Profoundly unpleasant. That seems as good a way to describe Landmine Goes Click to your average moviegoer. It might also be the nicest way to describe a film that seems to portray a vehement hatred for the female gender- but we'll get to that. Director Levan Bakhia knows precisely what buttons to push when it comes to flooding his frames with angst and tension, but his crosshairs are singularly focused to the point he's missing important targets just outside his field of vision. The result? Missed opportunity.
Here's what you need to know: Daniel (Dean Geyer), Chris (Sterling Knight), and Alicia (Spencer Locke) are three friends touring the scenic landscapes of Europe. Daniel and Alicia are engaged to be married, but Daniel is unaware that Alicia and Chris recently hooked up. Suddenly the unthinkable happens when, on a hill formerly used as a minefield during war, Chris steps on a landmine. Frantic and unsure if it's still a live explosive device the three plot out how to get help.
That premise gets you about 15 to 20 minutes in and to go any further would, I think, be a disservice. The remaining 1+ hours isn't particularly groundbreaking and apparently has an axe to grind with women, but it's at least worth experiencing unsullied. It could however be argued that Bakhia's film does not earn the right to be experienced unsullied due to the dirty deeds inflicted upon Locke's character- an argument to the contrary would be fraught with conflict. When the credits roll it's doubtful anyone would go to bat for anything redeeming the film has to offer, but let's explore that unpopular position anyway.
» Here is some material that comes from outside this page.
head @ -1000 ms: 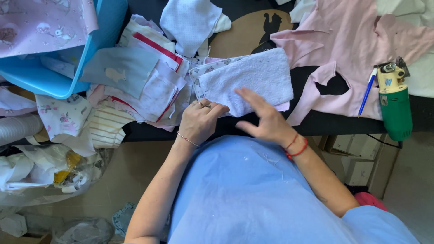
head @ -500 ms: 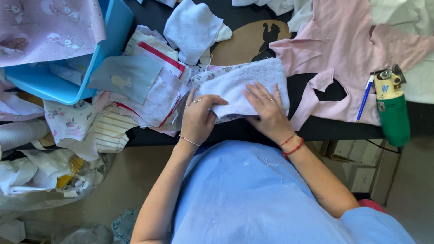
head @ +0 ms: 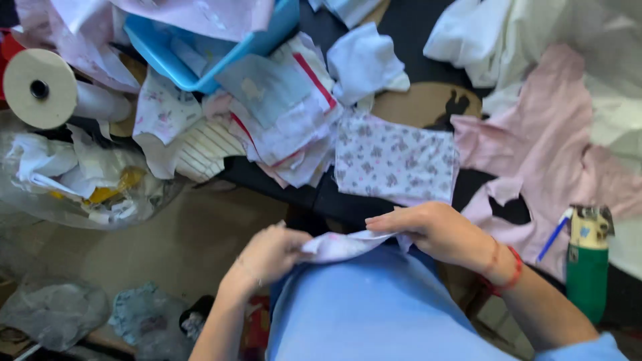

Bekhia is clearly a filmmaker that at the very least has the chops to put together a competent film, make the material compelling, and wrap things up in such a way that invokes a reaction. Landmine Goes Click looks great, tension is established wonderfully, and the film certainly leaves an impression following the final act that is committed. Once context comes into play, the film's redeeming aspects start to back away slowly into the shadows. Locke, is not the only female character on the receiving end of disgusting male behavior- an aspect hidden from the initial premise, but deserves mentioning. Bakhia and his co-writers' disrespect reaches unfathomable levels to the point that Landmine Goes Click cannot be considered entertainment. It's the final terrible act committed by a character that makes Landmine Goes Click worth enduring. The act itself is equally if not more reprehensible compared to what you've just endured, but the note the film cuts to black on is haunting, depressing, and powerful.
Shallow characters and a couple of weak performances serve only to magnify the weaknesses in the screenplay. The morally bankrupt approach to the script feels all the more abhorrent due to the fact that three writers contributed their voice to its vicious demeanor and not one was able to steer the conversation in a different direction. There are any number of slimy and villainous words in the English dictionary that can be used to describe the overall experience of Landmine Goes Click and even fewer one can conjure up to justify a recommendation. The long and the short of it is that Landmine Goes Click should not in any way shape or form be sought out with vigor, but if you find yourself in the position to check it out, please do so...but understand that the recommendation comes with an apprehensive and heavy heart.